Dilys snorts, which very soon turns into a hollow, nasal laugh. “Poor little Tommy,” she says.

Joe lets out a tired giggle. Tom wishes he was in the same drugged-up mindset as either of them, so he could also find this situation funny. Once again, Dilys leans in and drapes an arm around his shoulder.

“Are you _jealous_?”

“I’m not jealous.”

Well, maybe he’s jealous of either of them for getting more sex than he did throughout their short tour, but he likes to think that’s within a healthy realm of human emotion.

“It’s just weird, though, innit? That they’re together all the time.”

A week earlier when they had just landed in New York, they divided the hotel rooms up so Faris could have the lone single, and Tom and Josh and Joe and Dilys would each share a double, but Josh didn’t spend a single night actually sleeping with Tom. Even during the days exploring the city as a band and in their tour bus, he always clung to Faris’ side.

“You’d think if we’re travelling all the way to a different continent, you’d want to spend more time with other people. Shag other people.”

Dilys makes a noise. “You actually think they’re spending all that time _shagging_?”

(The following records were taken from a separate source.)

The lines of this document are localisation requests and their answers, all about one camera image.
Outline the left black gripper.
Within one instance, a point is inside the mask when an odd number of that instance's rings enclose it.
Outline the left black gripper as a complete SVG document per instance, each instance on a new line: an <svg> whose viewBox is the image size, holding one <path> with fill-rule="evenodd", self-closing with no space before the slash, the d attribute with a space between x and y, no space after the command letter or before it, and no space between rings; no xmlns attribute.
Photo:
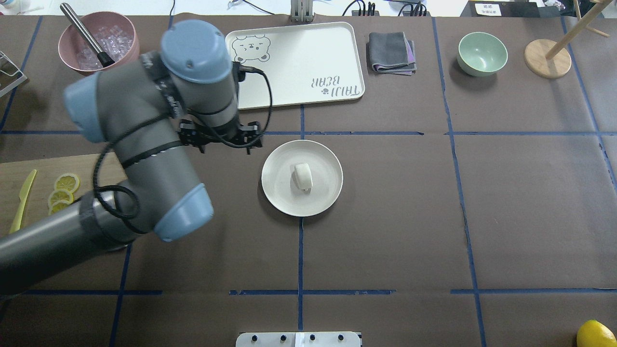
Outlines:
<svg viewBox="0 0 617 347"><path fill-rule="evenodd" d="M245 149L247 154L251 153L251 149L263 146L264 130L260 128L258 121L246 126L240 123L234 124L227 129L229 133L224 132L225 127L214 129L191 120L183 120L179 123L178 136L182 145L196 147L202 153L205 153L205 145L210 143L222 143L227 147Z"/></svg>

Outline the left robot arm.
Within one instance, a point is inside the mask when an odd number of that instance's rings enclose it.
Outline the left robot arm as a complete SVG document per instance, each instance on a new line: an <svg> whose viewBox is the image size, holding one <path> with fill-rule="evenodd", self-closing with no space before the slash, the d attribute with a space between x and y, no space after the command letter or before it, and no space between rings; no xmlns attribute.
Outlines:
<svg viewBox="0 0 617 347"><path fill-rule="evenodd" d="M248 72L261 70L233 62L218 28L185 20L165 31L160 51L67 87L71 120L106 147L92 191L1 239L2 300L141 235L169 242L209 222L212 203L184 147L262 145L260 124L239 119Z"/></svg>

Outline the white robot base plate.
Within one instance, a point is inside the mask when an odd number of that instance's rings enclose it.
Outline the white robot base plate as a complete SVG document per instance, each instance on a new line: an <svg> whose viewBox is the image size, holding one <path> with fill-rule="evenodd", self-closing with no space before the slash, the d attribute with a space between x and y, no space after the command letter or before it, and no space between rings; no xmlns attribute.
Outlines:
<svg viewBox="0 0 617 347"><path fill-rule="evenodd" d="M361 333L331 332L247 332L241 333L236 347L362 347Z"/></svg>

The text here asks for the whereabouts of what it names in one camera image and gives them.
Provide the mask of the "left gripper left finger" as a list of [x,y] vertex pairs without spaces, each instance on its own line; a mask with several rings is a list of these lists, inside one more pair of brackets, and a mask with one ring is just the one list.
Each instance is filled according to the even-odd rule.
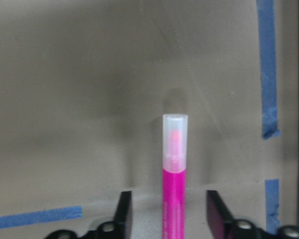
[[118,225],[121,238],[130,239],[133,224],[132,191],[121,192],[114,214],[114,222]]

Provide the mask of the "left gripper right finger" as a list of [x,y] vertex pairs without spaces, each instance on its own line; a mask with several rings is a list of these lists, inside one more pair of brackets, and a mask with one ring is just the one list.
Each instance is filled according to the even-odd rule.
[[215,190],[206,191],[206,218],[214,239],[228,239],[234,217]]

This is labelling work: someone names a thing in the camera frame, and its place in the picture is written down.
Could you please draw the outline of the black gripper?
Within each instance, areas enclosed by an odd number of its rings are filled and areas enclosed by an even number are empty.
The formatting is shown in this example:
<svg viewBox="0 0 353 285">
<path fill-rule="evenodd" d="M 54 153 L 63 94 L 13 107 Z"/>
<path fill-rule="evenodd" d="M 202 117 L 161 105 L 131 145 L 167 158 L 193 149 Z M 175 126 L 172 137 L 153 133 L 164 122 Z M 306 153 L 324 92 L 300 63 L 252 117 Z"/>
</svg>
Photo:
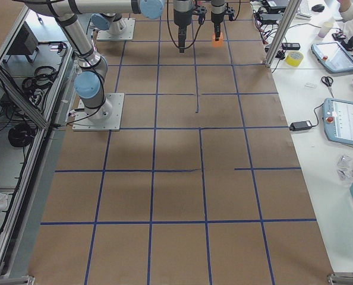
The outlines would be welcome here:
<svg viewBox="0 0 353 285">
<path fill-rule="evenodd" d="M 214 24 L 214 32 L 215 32 L 215 40 L 220 40 L 221 29 L 220 24 L 224 20 L 225 13 L 222 12 L 220 14 L 211 13 L 211 21 Z"/>
<path fill-rule="evenodd" d="M 178 28 L 178 50 L 179 53 L 185 52 L 185 41 L 187 35 L 187 26 L 192 22 L 192 11 L 180 12 L 174 11 L 174 23 Z"/>
</svg>

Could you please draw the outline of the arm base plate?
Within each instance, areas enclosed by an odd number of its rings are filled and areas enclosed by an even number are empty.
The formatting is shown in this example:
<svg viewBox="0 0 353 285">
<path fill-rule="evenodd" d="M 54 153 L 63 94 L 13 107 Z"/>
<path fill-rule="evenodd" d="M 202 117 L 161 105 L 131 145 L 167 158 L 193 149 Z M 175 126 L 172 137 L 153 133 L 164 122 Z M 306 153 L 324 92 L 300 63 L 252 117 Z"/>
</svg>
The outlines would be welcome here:
<svg viewBox="0 0 353 285">
<path fill-rule="evenodd" d="M 134 35 L 135 19 L 121 18 L 118 21 L 95 24 L 99 29 L 98 42 L 131 41 Z"/>
<path fill-rule="evenodd" d="M 124 106 L 124 93 L 107 93 L 105 104 L 94 113 L 86 109 L 77 112 L 74 131 L 119 131 L 121 127 L 122 110 Z"/>
</svg>

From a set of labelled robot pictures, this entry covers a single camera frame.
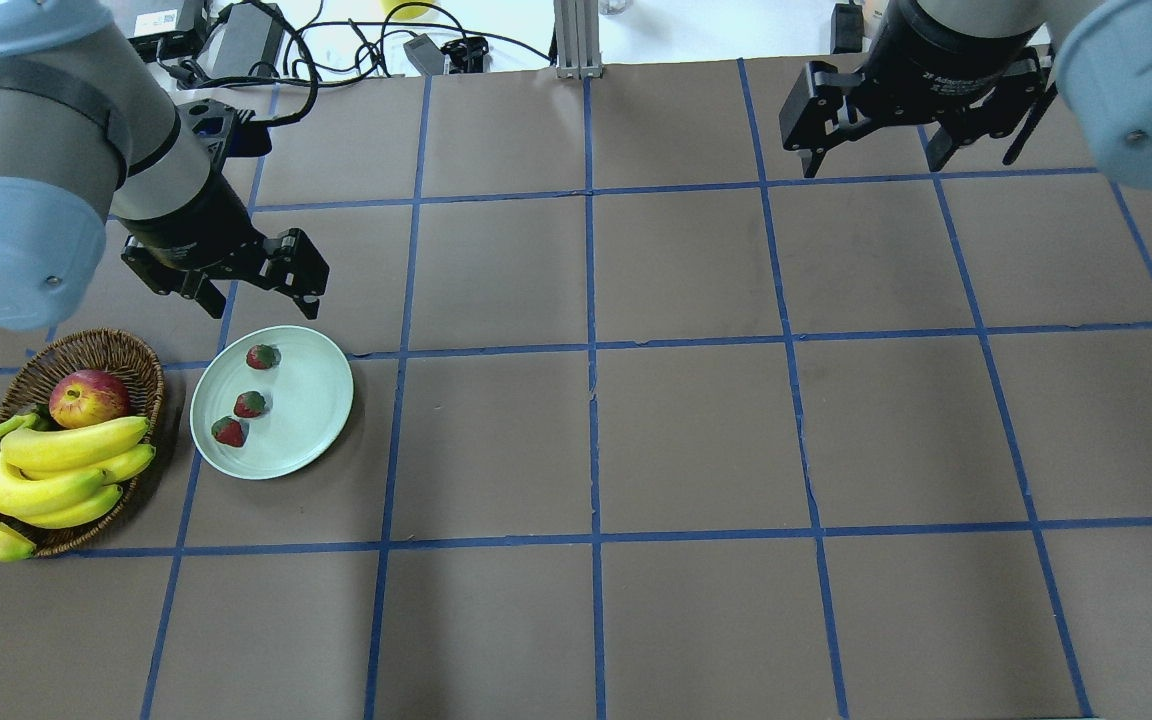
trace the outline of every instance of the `white plate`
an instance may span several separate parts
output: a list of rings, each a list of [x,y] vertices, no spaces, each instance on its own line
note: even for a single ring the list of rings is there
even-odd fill
[[[247,365],[247,350],[268,344],[280,361],[271,370]],[[247,424],[247,442],[230,447],[211,437],[211,424],[234,416],[234,401],[255,389],[270,402]],[[189,404],[189,433],[202,456],[221,473],[264,480],[298,470],[323,454],[353,406],[349,361],[323,333],[276,325],[240,338],[211,361]]]

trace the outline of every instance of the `apple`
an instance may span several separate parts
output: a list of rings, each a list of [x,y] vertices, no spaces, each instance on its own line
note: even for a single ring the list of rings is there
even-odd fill
[[[63,429],[85,429],[88,425],[122,418],[132,412],[127,386],[104,370],[78,370],[65,376],[51,392],[47,411],[51,419]]]

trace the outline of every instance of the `red strawberry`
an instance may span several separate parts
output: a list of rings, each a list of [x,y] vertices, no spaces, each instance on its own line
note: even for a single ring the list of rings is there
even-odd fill
[[[211,424],[211,437],[221,445],[242,447],[243,442],[247,442],[247,429],[243,429],[238,420],[221,418]]]
[[[253,344],[247,350],[247,365],[256,370],[270,370],[278,365],[279,351],[267,344]]]
[[[240,418],[260,418],[265,414],[265,396],[255,389],[238,395],[238,400],[234,401],[234,415]]]

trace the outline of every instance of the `wicker basket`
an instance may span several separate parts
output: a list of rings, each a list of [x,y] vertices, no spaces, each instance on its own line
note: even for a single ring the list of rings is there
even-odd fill
[[[165,401],[165,381],[162,364],[159,356],[131,333],[118,329],[91,329],[71,334],[68,338],[52,342],[35,355],[20,369],[6,392],[0,407],[0,423],[17,414],[24,406],[47,404],[51,389],[65,376],[82,369],[105,370],[114,374],[127,386],[132,401],[132,414],[145,415],[150,429],[142,442],[156,442],[159,435],[160,414]],[[160,457],[151,462],[145,473],[137,475],[122,483],[123,495],[113,509],[91,523],[76,528],[45,530],[8,518],[0,514],[0,520],[17,529],[26,538],[37,544],[36,558],[48,558],[77,548],[106,532],[115,521],[127,520],[141,509],[145,500],[152,495],[150,478],[157,478],[156,465]]]

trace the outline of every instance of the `bunch of bananas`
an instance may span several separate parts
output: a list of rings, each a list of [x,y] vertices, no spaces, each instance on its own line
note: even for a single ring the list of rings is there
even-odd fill
[[[100,518],[123,495],[119,483],[154,460],[154,446],[141,442],[150,429],[142,415],[56,432],[37,423],[37,414],[26,414],[0,424],[0,513],[36,528]],[[0,561],[33,552],[35,543],[0,521]]]

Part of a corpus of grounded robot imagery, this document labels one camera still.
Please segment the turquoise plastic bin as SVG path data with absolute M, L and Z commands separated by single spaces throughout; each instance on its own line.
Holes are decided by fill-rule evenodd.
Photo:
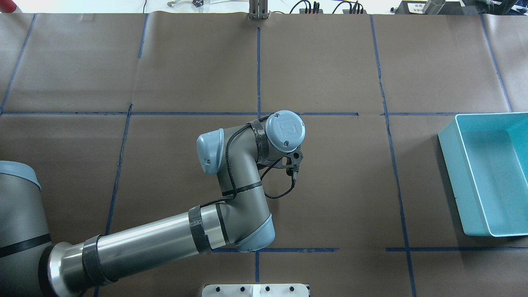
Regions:
M 438 139 L 464 233 L 526 236 L 527 113 L 459 113 Z

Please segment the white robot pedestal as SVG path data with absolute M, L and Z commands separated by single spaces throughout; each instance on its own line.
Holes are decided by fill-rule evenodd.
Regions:
M 309 297 L 309 285 L 301 283 L 275 284 L 210 284 L 202 297 Z

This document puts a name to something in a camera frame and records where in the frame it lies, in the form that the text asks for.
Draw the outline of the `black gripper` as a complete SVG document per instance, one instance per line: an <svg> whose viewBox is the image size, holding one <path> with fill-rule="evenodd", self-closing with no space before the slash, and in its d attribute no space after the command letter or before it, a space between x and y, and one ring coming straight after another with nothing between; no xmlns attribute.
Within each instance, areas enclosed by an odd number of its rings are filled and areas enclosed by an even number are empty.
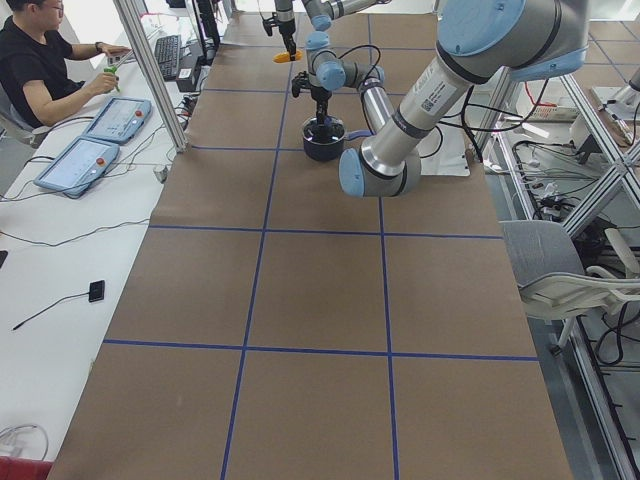
<svg viewBox="0 0 640 480"><path fill-rule="evenodd" d="M288 52L289 57L296 57L296 43L293 39L295 34L295 21L287 20L287 21L278 21L278 29L279 33L283 37L283 44L285 50Z"/></svg>
<svg viewBox="0 0 640 480"><path fill-rule="evenodd" d="M332 92L321 86L310 87L311 97L316 101L315 118L316 123L325 124L327 119L328 101L332 97Z"/></svg>

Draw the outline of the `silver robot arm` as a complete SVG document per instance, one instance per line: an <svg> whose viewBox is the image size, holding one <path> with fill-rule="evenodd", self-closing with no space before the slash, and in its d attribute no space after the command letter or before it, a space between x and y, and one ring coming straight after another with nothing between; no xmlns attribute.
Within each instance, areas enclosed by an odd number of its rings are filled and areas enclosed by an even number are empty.
<svg viewBox="0 0 640 480"><path fill-rule="evenodd" d="M378 4L387 4L387 1L375 0L304 0L304 10L315 31L328 30L332 22L347 15L358 13ZM273 30L280 33L285 51L279 54L274 61L276 63L297 61L301 58L294 36L296 33L296 20L291 0L277 0L274 2L275 11L270 17L262 18L262 26L269 37L273 36Z"/></svg>
<svg viewBox="0 0 640 480"><path fill-rule="evenodd" d="M588 1L449 1L437 25L436 57L393 109L381 80L358 90L374 135L340 158L342 190L354 197L409 192L421 177L418 144L473 85L502 67L516 82L572 73L586 58Z"/></svg>

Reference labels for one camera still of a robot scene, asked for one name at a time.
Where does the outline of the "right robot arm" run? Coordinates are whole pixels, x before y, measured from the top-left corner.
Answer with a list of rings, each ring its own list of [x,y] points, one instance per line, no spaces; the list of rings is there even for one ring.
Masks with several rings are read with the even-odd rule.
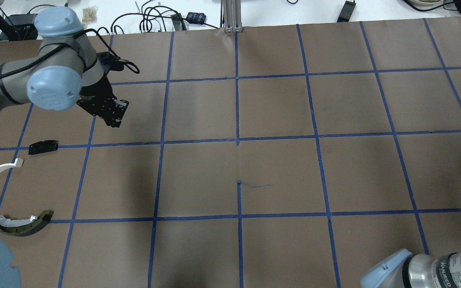
[[[434,258],[401,249],[366,272],[362,288],[461,288],[461,253]]]

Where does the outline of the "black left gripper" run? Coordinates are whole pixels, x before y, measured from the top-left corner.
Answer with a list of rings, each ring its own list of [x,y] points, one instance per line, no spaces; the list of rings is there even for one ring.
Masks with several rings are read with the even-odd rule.
[[[82,87],[76,102],[87,113],[104,120],[107,126],[119,128],[128,109],[127,100],[119,100],[107,78],[101,78],[95,84]]]

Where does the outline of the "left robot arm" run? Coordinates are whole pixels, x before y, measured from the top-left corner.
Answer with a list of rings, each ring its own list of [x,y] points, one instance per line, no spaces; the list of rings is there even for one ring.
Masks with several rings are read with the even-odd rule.
[[[37,57],[0,64],[0,112],[10,106],[32,103],[44,110],[64,111],[75,104],[107,126],[121,125],[129,102],[119,100],[107,78],[109,71],[124,67],[139,74],[139,68],[119,57],[95,29],[84,29],[75,11],[66,6],[44,9],[34,18],[42,43]],[[108,48],[97,52],[88,40],[94,32]],[[0,165],[0,173],[20,168],[24,159]],[[52,211],[27,219],[0,215],[0,233],[24,237],[39,232],[51,220]],[[20,288],[21,277],[12,266],[13,254],[0,239],[0,288]]]

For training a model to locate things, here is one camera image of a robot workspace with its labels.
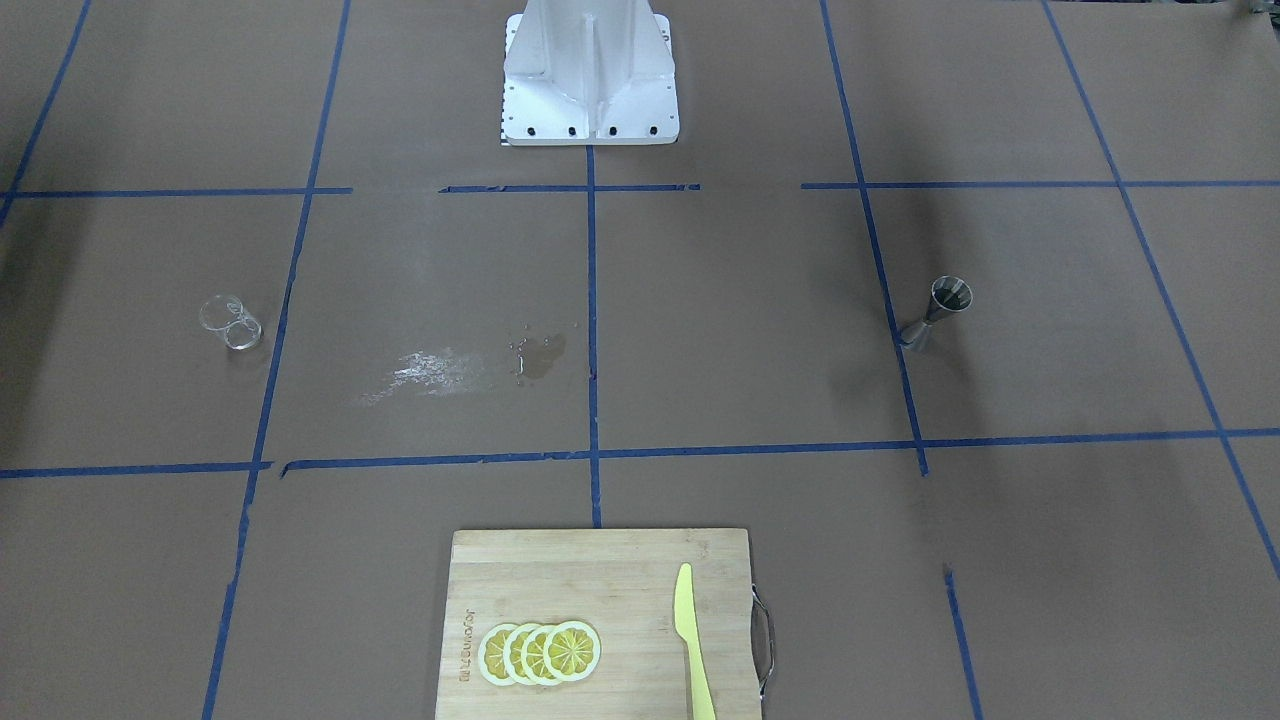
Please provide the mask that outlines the clear glass measuring cup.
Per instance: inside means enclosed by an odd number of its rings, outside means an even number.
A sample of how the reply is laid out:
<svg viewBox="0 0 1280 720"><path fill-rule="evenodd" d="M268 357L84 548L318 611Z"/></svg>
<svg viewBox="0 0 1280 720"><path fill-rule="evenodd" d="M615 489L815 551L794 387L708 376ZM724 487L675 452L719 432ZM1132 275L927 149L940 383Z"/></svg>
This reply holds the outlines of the clear glass measuring cup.
<svg viewBox="0 0 1280 720"><path fill-rule="evenodd" d="M204 329L214 333L230 351L253 348L262 338L260 322L234 295L214 295L201 306L198 320Z"/></svg>

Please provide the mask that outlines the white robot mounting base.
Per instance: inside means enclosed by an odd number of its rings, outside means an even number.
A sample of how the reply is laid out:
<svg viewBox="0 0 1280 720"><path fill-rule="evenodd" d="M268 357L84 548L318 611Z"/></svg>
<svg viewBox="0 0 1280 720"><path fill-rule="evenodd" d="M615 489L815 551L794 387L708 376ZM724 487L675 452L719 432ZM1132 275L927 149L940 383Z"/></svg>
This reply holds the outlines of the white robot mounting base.
<svg viewBox="0 0 1280 720"><path fill-rule="evenodd" d="M529 1L504 41L503 145L678 141L672 28L649 1Z"/></svg>

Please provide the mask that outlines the yellow plastic knife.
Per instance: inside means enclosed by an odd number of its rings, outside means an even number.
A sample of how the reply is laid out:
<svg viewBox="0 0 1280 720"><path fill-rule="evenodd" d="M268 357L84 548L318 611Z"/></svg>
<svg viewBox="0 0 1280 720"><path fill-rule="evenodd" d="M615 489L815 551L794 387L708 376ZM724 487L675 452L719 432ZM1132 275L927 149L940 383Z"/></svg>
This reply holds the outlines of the yellow plastic knife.
<svg viewBox="0 0 1280 720"><path fill-rule="evenodd" d="M692 565L682 562L673 589L675 632L685 643L692 719L717 719L698 628Z"/></svg>

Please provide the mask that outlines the steel double jigger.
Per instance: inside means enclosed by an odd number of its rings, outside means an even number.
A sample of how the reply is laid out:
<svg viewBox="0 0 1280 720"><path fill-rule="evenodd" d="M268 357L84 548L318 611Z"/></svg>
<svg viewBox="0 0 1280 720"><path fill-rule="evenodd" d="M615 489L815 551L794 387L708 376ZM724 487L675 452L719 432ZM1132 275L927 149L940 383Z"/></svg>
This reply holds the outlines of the steel double jigger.
<svg viewBox="0 0 1280 720"><path fill-rule="evenodd" d="M933 329L943 319L968 310L974 300L973 287L960 277L942 275L931 283L929 301L923 315L904 325L897 334L901 348L922 351Z"/></svg>

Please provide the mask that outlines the lemon slice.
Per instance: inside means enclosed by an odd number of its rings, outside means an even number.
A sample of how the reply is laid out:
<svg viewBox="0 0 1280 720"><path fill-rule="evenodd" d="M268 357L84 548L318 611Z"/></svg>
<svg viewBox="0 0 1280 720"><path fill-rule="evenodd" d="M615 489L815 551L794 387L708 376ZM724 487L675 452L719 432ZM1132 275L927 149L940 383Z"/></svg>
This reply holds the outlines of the lemon slice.
<svg viewBox="0 0 1280 720"><path fill-rule="evenodd" d="M512 623L494 625L480 642L480 674L493 685L515 685L516 680L506 664L506 646L511 633L517 628Z"/></svg>
<svg viewBox="0 0 1280 720"><path fill-rule="evenodd" d="M581 682L590 676L602 656L602 639L594 626L570 620L554 625L543 646L543 662L558 682Z"/></svg>
<svg viewBox="0 0 1280 720"><path fill-rule="evenodd" d="M550 639L553 626L539 625L524 635L520 644L520 671L535 685L558 685L561 680L550 671L545 661L545 646Z"/></svg>
<svg viewBox="0 0 1280 720"><path fill-rule="evenodd" d="M539 626L538 623L525 623L512 628L506 635L500 659L506 675L515 684L535 685L534 679L529 676L526 662L524 661L524 647L529 635Z"/></svg>

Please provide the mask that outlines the bamboo cutting board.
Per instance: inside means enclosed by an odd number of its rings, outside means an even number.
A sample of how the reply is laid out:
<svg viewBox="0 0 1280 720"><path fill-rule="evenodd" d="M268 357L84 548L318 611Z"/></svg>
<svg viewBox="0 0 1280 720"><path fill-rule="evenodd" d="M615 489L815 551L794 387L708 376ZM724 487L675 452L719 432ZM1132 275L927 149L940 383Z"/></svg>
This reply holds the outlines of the bamboo cutting board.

Tom doesn’t think it’s an actual question, but now it’s his neck that goes hot. He suddenly feels very stupid. Finally, he diplomatically says, “I’ve certainly heard enough of it.”

Another noise, and Dilys takes the water from Joe’s hand to sip it herself. “I think you’re wrong,” she says next, a sombre tone in her voice that Tom wouldn’t have expected. “See, I’ve talked to Faz, and he says they mainly just have lots of deep conversations.”

Tom exhales hollowly and wishes he could have a fag. He chances yet another glance over at those two, only to find this time that Josh has stood up. One more exchange of low words with Faris, then he heads over to the rest of the band.

Tom, after a long second of feeling petrified, remembers to inhale again.

“Hey,” Josh says, voice weary with lack of sleep. “D’you mind if we just… Do you wanna go for a walk?”

Tom shrugs. He gives Dilys and Joe a nod, and Josh takes him on a walk down to an emptier section of the departure hall. Yet another reason for Tom to wish they weren’t on a red-eye flight. A nebulous anxiety settles in his chest, and he looks down at Josh’s white scribbled-on Converse.

“I just wanted to say sorry to you,” Josh says after a split second. His hands burrow deeper into the pockets of his coat, the heavy woollen one that hides all lines of his body. “For basically ignoring you all week and not spending any time with you. Even though we were supposed to be sleeping together.”

Tom takes a moment to understand why his voice turns sheepish with that last sentence. Then, it clicks.

“You think you need to apologise ‘cause we didn’t have sex at all?”

Josh shrugs. “You did seem a bit jealous.”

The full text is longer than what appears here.